Aim of the task — Among the entries, which lines carry the string "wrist"? Copy every one.

[Entries provided Boundary: Start]

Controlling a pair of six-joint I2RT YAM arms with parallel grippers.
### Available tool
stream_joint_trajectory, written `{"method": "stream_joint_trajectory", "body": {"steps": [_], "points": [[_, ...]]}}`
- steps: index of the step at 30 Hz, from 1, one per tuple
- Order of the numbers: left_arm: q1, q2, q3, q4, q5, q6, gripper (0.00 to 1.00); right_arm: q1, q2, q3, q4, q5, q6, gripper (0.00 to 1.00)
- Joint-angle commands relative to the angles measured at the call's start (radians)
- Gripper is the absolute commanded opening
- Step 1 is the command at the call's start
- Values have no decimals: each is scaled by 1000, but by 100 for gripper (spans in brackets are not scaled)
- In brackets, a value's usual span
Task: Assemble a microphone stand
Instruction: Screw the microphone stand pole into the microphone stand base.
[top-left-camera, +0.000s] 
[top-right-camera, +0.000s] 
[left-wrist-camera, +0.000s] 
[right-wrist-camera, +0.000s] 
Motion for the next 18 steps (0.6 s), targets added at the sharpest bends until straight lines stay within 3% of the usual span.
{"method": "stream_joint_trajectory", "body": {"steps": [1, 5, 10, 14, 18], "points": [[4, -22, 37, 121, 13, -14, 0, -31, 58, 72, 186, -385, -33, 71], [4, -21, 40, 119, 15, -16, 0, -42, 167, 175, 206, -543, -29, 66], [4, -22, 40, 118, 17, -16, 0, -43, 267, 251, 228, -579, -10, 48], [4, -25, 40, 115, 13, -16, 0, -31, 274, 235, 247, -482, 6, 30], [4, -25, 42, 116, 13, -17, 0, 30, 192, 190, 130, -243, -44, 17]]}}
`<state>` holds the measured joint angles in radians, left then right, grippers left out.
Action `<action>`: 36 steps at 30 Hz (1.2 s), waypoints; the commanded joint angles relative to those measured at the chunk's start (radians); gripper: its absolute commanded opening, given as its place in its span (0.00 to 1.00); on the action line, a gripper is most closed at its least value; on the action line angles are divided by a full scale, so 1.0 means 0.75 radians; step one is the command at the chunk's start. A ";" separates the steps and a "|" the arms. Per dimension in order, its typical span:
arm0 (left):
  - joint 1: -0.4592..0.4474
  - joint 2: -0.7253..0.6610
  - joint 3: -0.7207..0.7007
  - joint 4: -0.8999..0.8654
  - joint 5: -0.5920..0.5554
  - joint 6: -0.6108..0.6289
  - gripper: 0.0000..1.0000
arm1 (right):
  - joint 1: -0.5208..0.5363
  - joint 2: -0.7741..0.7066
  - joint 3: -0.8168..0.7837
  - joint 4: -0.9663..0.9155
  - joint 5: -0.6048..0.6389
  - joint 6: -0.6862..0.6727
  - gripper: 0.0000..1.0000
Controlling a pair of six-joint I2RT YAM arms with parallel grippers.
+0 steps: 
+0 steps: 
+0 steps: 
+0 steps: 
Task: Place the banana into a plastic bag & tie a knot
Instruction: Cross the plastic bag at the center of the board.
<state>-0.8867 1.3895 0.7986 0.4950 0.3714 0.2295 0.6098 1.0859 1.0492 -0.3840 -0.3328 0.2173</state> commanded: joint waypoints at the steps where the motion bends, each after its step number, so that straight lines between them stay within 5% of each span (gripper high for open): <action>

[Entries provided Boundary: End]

Result of the task —
[left-wrist-camera, +0.000s] 
[right-wrist-camera, +0.000s] 

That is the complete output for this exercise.